Nothing but the lines from the top of the data to the line holding "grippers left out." should be printed, word for word and both ends included; leave the pictures out.

Data below:
((
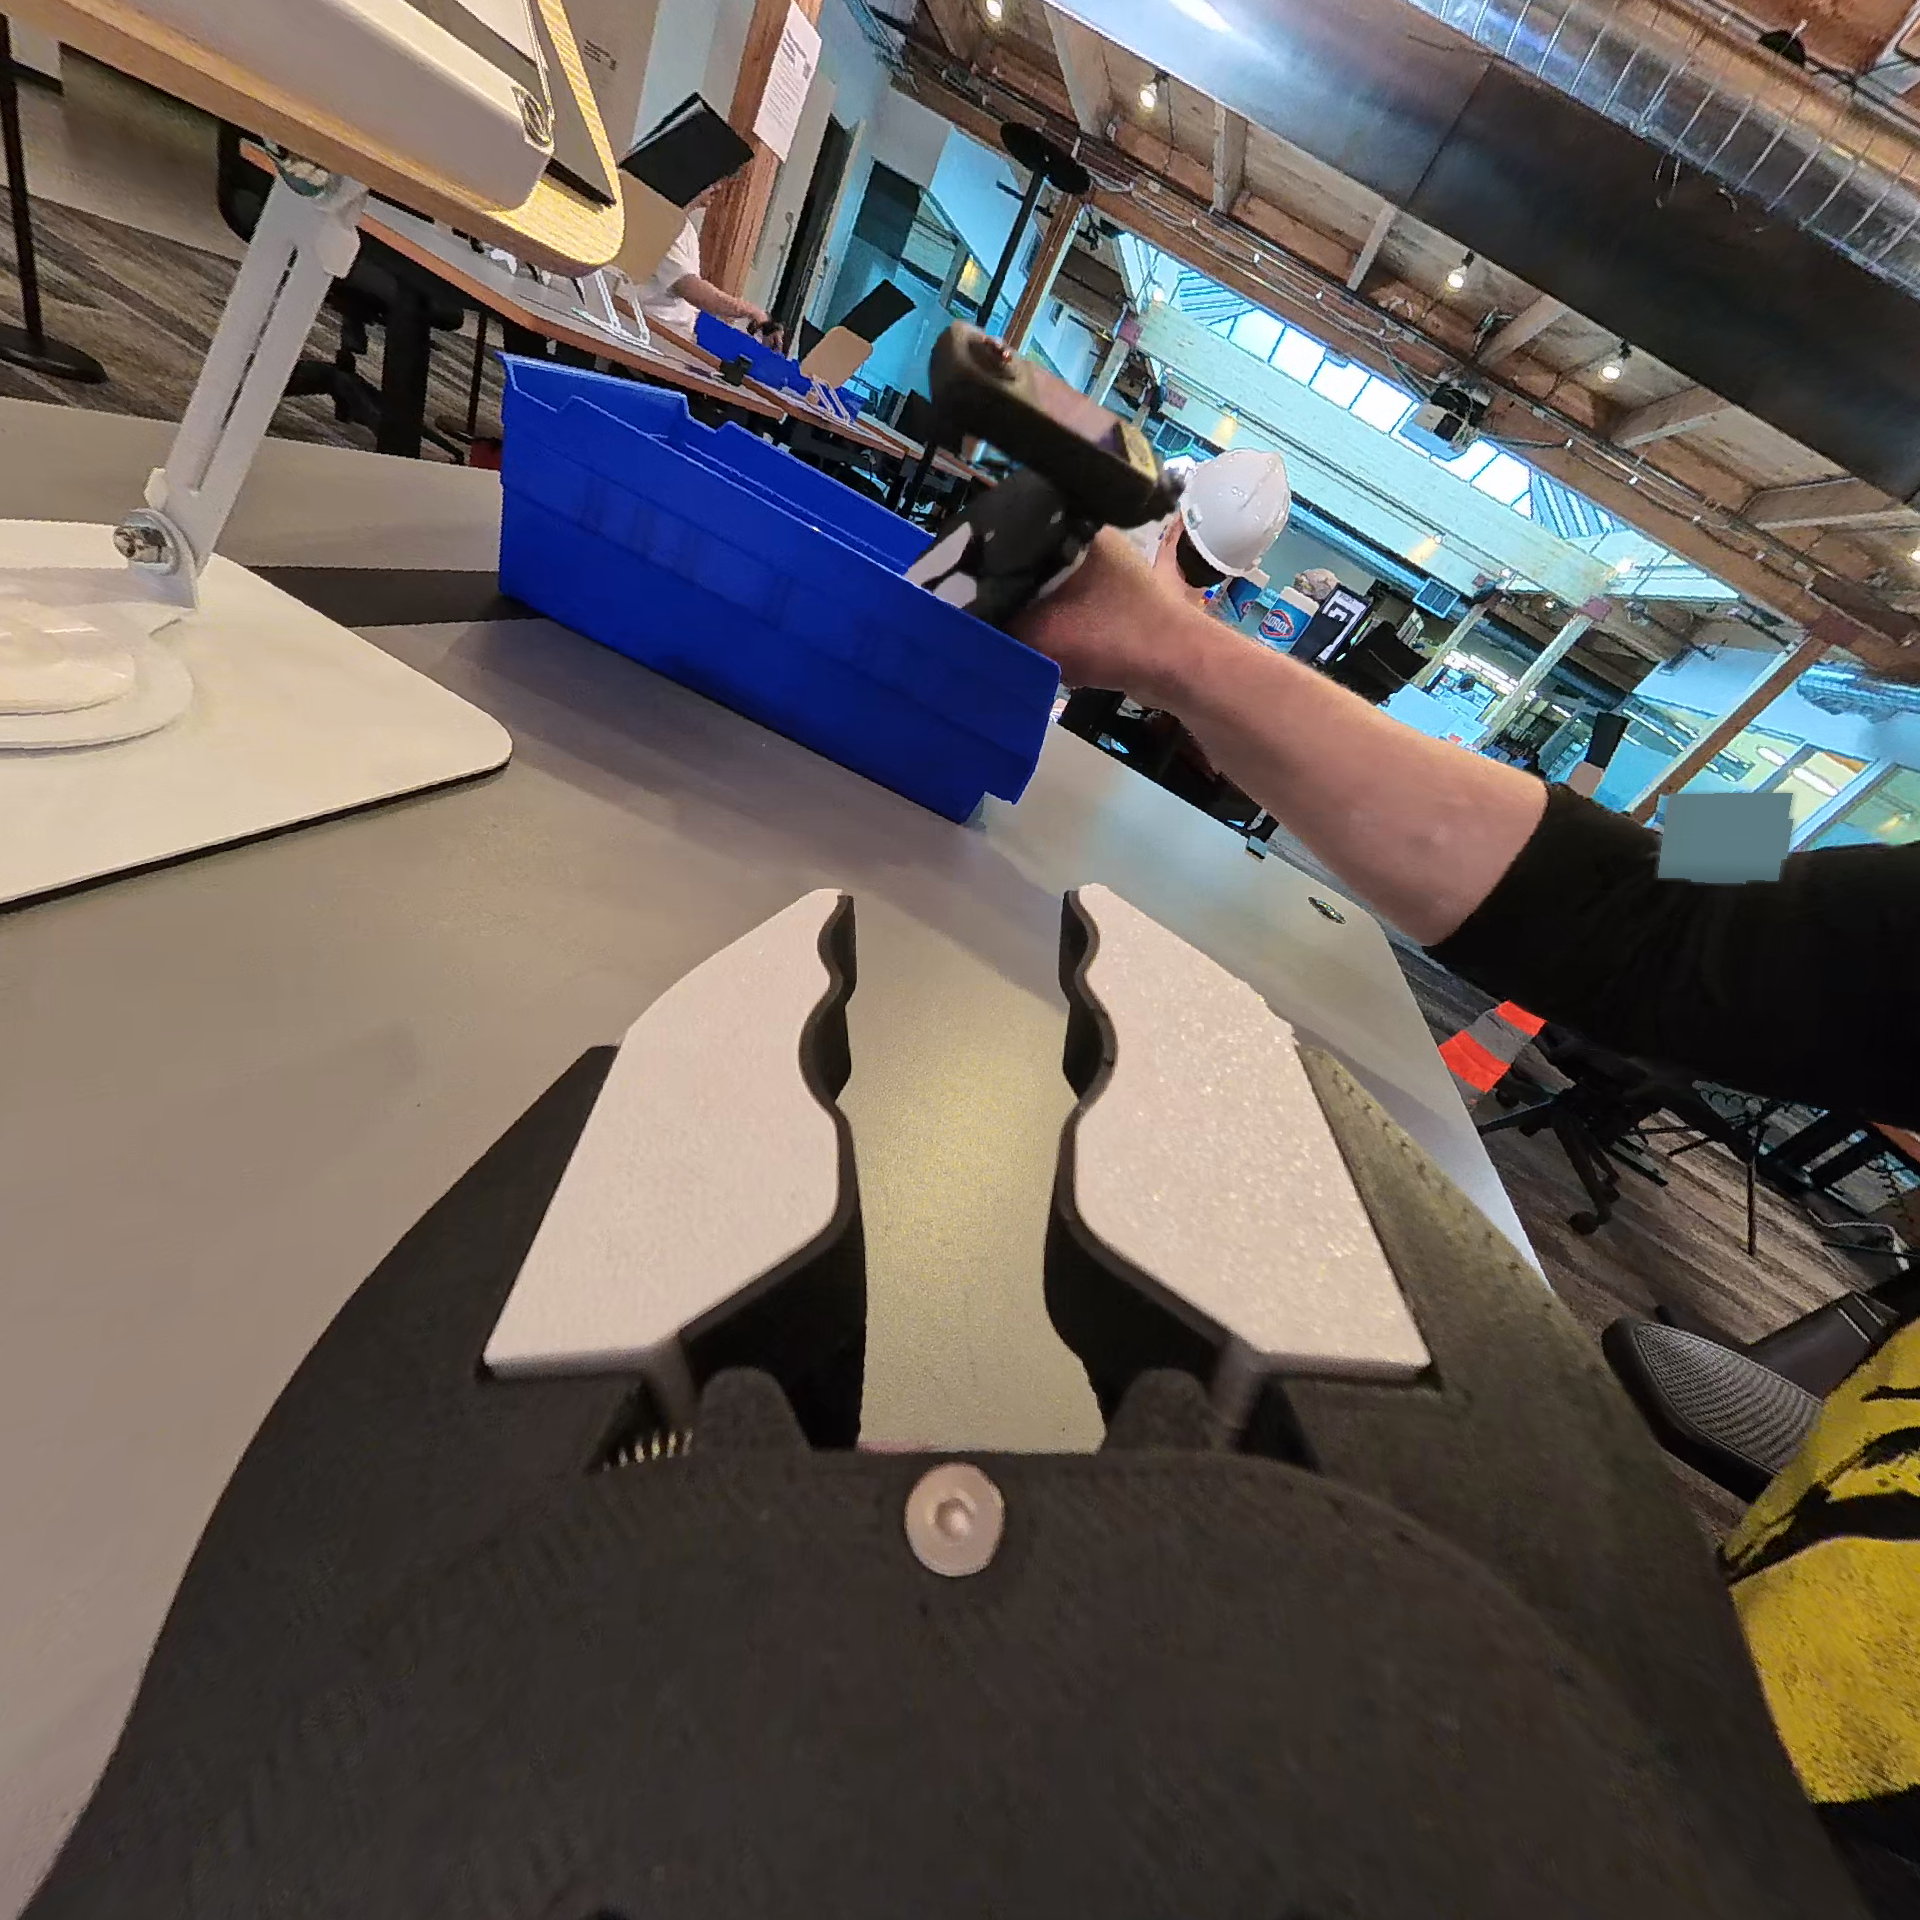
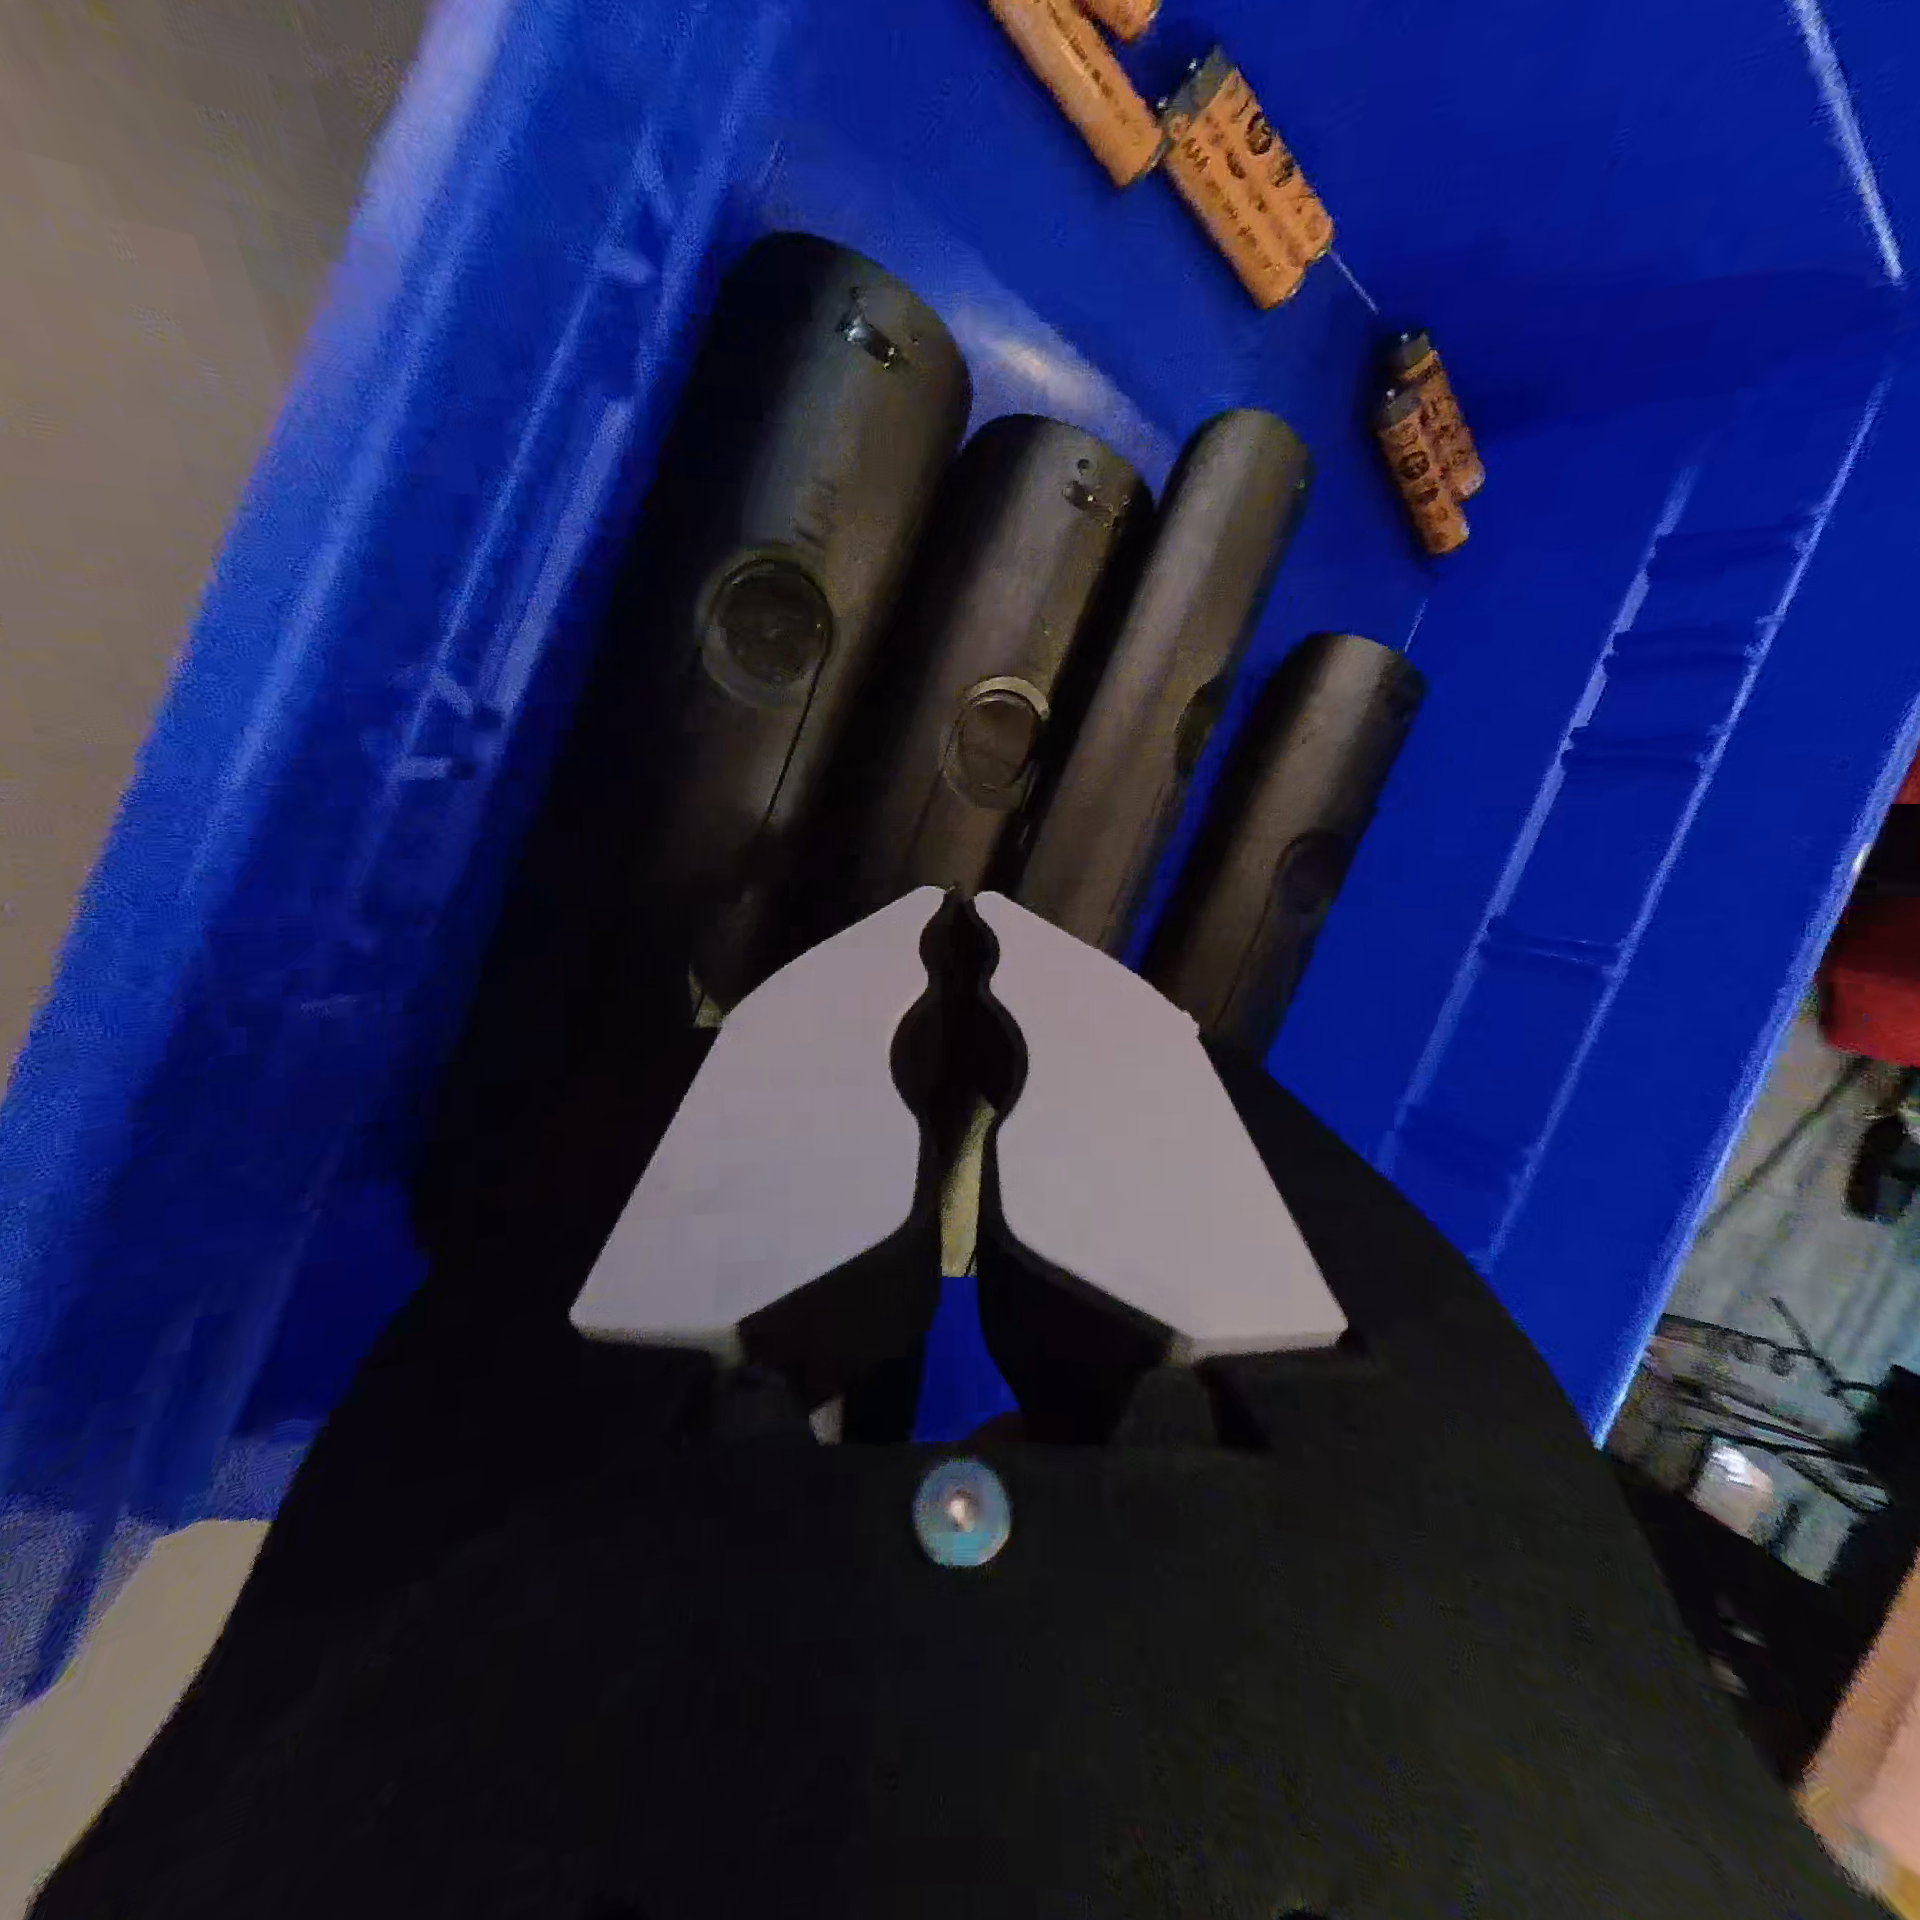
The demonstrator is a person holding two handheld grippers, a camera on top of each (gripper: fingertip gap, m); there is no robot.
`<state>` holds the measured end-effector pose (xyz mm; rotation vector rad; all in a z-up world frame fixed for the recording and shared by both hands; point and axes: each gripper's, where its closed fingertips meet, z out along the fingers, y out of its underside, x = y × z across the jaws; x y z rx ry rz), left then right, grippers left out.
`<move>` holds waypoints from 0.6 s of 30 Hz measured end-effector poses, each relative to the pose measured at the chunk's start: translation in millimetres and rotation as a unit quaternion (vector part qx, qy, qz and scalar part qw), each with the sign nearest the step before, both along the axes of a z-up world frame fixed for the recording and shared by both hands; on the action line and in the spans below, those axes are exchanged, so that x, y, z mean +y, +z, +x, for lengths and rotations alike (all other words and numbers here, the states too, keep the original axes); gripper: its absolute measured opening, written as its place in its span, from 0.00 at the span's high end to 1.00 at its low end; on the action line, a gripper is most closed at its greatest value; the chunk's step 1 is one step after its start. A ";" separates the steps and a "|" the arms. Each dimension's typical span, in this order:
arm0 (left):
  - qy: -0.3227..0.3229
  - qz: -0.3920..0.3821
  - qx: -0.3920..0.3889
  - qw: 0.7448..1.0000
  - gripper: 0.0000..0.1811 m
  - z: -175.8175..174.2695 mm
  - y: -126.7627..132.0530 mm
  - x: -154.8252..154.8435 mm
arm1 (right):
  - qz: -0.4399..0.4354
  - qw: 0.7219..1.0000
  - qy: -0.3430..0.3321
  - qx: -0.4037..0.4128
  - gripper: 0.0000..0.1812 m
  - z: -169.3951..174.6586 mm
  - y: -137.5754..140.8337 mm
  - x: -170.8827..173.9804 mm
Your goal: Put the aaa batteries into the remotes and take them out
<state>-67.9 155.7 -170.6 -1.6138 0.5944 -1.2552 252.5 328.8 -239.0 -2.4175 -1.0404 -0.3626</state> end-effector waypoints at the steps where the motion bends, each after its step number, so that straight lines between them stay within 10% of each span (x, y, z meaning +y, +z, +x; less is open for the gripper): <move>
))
Answer below:
The demonstrator is a person holding two handheld grippers, a camera on top of each (gripper: fingertip gap, m); there is no robot.
`<state>` holds the measured end-effector pose (xyz mm; rotation vector rad; all in a z-up world frame fixed for the recording and shared by both hands; point and axes: each gripper's, where its closed fingertips meet, z out along the fingers, y out of its underside, x = y × z across the jaws; x y z rx ry rz), left then right, grippers left out.

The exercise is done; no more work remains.